Concernant ce manque de réelle « nouveauté » dans le black metal, au sens « originalité » du terme, pensez-vous qu’il s’agit d’un problème d’ordre générationnel ?
Je pense qu’au contraire il y a beaucoup de créativité, mais qu’on ne peut plus vraiment appeler cela du black metal. Il y a une quantité infinie de « cross-over » entre le black metal et d’autres genres, des tonnes d’expérimentations, ce qui fait que c’est devenu un fourre-tout un peu fouillis, où les codes ont peu à peu disparu. Maintenant, on commence à parler de « post black metal », ce qui est révélateur que le black metal est un style qui tend à disparaitre… Il restera toujours des groupes, qui plairont à des puristes ou des nostalgiques, mais il ne faut pas s’attendre à un nouveau souffle. Évidemment, les jeunes générations ont connu le black metal sous un autre prisme. Dans un monde qui est devenu un « safe space », où plus rien ne doit être sulfureux, où tout se joue à base de communication sur des réseaux sociaux, etc. Tout cela est incompatible avec le genre originel en fin de compte.
Pour le mot de la fin, avez-vous déjà en tête un autre projet musical à venir, quel qu’il soit (EP, album, collaboration avec un split…) ? Si oui, pouvez-vous déjà nous en parler un peu ?

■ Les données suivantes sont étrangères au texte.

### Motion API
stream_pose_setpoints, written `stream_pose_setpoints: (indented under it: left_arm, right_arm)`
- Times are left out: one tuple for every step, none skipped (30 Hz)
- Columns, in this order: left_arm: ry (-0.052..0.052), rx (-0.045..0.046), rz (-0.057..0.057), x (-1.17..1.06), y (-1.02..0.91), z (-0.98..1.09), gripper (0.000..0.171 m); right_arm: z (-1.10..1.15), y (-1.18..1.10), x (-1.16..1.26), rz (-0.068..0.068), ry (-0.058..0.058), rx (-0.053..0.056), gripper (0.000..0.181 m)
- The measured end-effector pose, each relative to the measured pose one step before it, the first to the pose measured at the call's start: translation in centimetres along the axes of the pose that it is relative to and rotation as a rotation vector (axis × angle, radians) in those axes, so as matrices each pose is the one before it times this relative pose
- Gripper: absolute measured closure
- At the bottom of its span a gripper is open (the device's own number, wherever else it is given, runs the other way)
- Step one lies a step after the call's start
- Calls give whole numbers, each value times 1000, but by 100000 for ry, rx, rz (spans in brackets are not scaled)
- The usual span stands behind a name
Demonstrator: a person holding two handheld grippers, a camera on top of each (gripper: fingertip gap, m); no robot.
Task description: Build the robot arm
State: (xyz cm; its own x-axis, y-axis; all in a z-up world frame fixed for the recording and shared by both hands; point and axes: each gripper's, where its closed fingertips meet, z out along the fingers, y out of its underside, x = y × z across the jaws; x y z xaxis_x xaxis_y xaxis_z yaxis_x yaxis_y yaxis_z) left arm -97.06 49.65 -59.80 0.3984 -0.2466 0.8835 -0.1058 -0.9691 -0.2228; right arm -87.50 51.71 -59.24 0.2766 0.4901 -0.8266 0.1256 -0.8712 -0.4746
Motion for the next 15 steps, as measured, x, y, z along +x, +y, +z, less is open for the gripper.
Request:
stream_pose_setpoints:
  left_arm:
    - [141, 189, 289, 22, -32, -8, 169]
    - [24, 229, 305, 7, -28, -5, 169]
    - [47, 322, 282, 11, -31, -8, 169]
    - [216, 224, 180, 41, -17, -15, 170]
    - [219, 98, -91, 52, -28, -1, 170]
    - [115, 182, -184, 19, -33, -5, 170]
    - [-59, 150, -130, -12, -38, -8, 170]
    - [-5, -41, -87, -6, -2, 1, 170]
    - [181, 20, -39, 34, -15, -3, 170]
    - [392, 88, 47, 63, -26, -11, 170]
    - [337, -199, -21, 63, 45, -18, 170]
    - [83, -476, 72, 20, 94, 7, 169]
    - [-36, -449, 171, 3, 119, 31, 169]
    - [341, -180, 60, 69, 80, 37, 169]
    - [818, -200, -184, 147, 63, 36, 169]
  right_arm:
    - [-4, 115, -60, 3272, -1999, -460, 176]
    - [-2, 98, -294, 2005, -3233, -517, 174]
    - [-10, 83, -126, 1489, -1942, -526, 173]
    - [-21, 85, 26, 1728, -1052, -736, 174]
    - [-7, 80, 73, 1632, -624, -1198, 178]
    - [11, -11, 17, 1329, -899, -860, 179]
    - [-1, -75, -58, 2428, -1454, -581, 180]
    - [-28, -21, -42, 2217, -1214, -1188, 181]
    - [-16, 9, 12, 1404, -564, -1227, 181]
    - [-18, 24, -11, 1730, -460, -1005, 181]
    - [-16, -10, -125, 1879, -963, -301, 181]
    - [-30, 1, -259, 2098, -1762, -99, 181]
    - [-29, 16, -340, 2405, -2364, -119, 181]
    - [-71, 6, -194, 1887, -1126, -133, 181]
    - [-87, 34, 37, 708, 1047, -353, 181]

Non, pour l’instant, notre objectif est de promouvoir cet album Of Grace And Gravity, puis de faire une pause bien méritée. Composer et enregistrer un album est un travail de titan, qui prend des années, et généralement, nous faisons un break après nos sorties, afin de nous ressourcer, jusqu’à ce que l’inspiration nous revienne, et que l’envie de reproposer quelque chose nous hante à nouveau.